To those who say they can't change their payroll deductions, I say get off your lazy butts and march down to the payroll office and demand to be removed. Its your money.

If you get a visit from some nazi funds collector give them the finger and tell em to shove off!
 
The large health care company/hospital system I work for in Minnesota tries hard to hit 100% participation. I pointed out to my boss that the UW for years refused to allow donation money to be specified NOT to go to certain "charities" such as Planned Parenthood and abortion clinics. Then, all of a sudden, it became possible to ensure that your money didn't go to the Boy Scouts. I stated that, due to that hypocrasy, I will not even fill out the "required" form from the UW stating that I do not want to contribute.

It is nice to know that you could have another job in about 45 minutes if you wanted to look elsewhere, especially when your employer also knows you could leave in half a heartbeat. :p
 
Even though I agree with the Scout position, it's kind of hard to punish all the other worthy causes that are not controversial. That's not right either.
That's the point. To motivate those "other worthy causes" to put pressure on the UW to clean up its act because it's hurting everyone.
 
I have worked places that almost compelled you to contribute to UW. It wasn't strongarming but it wasn't far from it either.
Thankfully my current employer does not do this.

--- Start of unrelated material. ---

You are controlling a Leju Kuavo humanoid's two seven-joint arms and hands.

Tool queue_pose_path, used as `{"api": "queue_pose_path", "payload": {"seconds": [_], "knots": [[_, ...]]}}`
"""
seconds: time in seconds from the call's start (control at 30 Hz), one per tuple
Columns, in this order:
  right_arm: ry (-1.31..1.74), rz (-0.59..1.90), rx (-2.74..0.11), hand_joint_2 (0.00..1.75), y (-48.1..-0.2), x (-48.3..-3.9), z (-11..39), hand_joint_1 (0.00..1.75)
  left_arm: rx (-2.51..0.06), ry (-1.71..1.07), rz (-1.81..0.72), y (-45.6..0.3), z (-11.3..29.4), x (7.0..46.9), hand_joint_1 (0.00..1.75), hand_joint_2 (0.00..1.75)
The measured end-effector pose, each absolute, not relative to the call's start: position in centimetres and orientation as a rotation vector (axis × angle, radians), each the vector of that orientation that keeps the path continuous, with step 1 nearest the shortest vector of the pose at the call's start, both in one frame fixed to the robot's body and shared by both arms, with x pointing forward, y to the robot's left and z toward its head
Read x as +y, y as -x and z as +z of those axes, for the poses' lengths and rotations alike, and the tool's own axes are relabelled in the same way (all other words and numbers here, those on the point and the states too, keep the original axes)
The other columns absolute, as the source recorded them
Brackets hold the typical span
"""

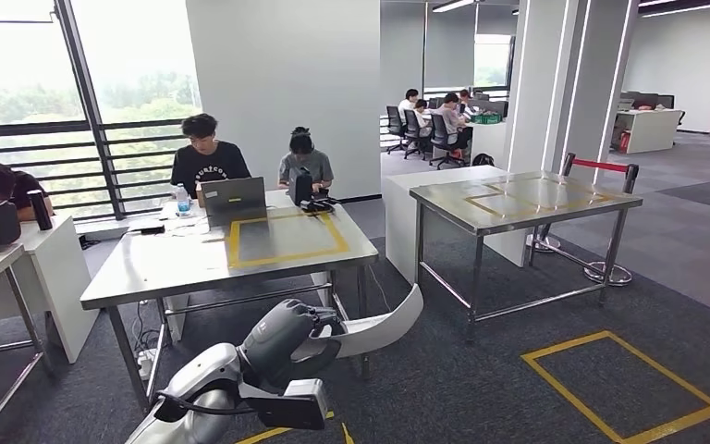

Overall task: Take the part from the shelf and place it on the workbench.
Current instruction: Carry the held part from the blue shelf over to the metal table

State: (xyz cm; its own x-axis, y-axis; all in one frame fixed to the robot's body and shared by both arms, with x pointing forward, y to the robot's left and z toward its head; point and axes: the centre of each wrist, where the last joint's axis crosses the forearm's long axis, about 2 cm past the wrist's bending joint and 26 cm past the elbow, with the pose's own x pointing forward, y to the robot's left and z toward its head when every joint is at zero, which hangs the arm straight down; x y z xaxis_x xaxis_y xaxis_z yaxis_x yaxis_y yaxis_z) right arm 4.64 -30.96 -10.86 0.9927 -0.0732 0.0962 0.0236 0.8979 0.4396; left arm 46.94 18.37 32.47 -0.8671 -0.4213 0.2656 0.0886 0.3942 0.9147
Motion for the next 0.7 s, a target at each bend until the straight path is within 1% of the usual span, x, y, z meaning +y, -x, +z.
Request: {"api": "queue_pose_path", "payload": {"seconds": [0.2,0.47,0.7], "knots": [[-0.446,-0.04,-0.111,0.0,-4.5,-31.0,-10.9,0.0,-2.179,-0.303,-1.487,-47.1,32.3,18.6,1.75,1.75],[-0.423,-0.032,-0.124,0.0,-4.7,-31.2,-10.9,0.0,-2.183,-0.391,-1.482,-47.6,33.5,19.9,1.75,1.75],[-0.392,-0.037,-0.125,0.0,-4.6,-31.7,-10.9,0.0,-2.167,-0.452,-1.498,-47.8,34.0,20.0,1.75,1.75]]}}
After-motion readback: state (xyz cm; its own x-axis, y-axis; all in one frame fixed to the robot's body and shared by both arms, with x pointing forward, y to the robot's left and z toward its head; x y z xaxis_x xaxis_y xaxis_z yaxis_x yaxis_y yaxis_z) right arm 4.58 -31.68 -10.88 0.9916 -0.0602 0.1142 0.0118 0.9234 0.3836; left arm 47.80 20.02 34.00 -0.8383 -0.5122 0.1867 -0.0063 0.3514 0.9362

I donated many units of blood to the Am. Red Cross but it appears in many ways they are less than honest and the fat cats there lined their pockets with $ from the charity. I have been donating blood at a diffeent place for years now and I know it goes to good use.

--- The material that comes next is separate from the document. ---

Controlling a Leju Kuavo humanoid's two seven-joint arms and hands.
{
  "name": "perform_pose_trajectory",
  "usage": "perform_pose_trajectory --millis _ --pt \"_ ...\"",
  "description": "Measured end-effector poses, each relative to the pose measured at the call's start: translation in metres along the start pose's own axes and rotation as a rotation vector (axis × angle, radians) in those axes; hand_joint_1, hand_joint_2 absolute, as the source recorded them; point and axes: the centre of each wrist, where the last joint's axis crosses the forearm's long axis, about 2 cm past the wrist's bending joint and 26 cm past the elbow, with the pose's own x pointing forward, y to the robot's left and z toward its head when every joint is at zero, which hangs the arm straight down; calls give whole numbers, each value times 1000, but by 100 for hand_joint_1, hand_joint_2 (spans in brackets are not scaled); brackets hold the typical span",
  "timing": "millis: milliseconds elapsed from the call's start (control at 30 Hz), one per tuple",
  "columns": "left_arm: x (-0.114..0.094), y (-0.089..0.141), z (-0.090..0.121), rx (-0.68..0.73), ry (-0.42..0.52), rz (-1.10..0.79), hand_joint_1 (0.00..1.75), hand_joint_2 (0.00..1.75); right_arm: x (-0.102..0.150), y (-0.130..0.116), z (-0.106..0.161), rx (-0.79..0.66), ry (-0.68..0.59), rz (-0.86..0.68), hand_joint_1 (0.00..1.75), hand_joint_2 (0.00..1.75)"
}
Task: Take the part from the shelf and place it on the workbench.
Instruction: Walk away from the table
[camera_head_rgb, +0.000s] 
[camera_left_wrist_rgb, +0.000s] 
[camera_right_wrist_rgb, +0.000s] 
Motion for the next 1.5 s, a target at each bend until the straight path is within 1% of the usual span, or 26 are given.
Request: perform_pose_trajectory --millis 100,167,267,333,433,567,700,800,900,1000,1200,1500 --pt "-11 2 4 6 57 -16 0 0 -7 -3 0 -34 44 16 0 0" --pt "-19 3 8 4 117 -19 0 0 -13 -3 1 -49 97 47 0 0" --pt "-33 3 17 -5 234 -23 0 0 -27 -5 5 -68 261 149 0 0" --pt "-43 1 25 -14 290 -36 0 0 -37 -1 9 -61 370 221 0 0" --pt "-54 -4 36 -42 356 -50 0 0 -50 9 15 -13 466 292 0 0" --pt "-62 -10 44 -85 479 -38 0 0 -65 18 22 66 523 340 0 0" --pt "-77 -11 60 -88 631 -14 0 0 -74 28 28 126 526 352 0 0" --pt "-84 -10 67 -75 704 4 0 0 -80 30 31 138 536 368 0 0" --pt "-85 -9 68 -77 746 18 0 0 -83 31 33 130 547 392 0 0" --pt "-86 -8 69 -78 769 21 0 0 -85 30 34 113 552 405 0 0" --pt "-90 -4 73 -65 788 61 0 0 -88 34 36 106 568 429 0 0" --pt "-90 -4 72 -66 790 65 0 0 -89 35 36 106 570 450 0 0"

Not I have another group (UW) not to donate a cent to.
Circle Ten is just down the street and I imagine they take contributions directly.
S-
 
My company is pretty strongarmish too. I actually had to specify that my UW money go to the Scouts this year.

Although the company didn't tell us this, the Scouts were still on the list of participating UW organizations. I was able to locate the contribution code on the UW's website and write it in on my UW contribution card with the specification that I recieve acknowledgement from the Scouts that they had received my contribution. It came in the mail a few days later.

This did not set welll with my company as they want employees to contribute to the general UW pot, allowing UW to make allocation decisions. Too bad. When the anti-Christians eventually convince the UW to exclude the Scouts, I'll donate to them directly.
 
Mpayne,

as you wish. And I, in my turn, don't support the kind of bigot who permits only one side to have a voice. Bigots like UW, for instance.
 
And I, in my turn, don't support the kind of bigot who permits only one side to have a voice.

You mean, like the Boy Scouts?

The Boy Scouts can have whomever they wish as Scoutmasters, but they also suffer the consequences of their decisions.

I've never given a penny to the United Way either, BTW.
 
Here in Miami the United Way actually wanted the Boy Scouts to implement some type of gay sensitivity training as a pre-condition to continued funding. The Boys Scouts, rightfully, said no way. I have not contributed to the United Way since and have urged others to do likewise.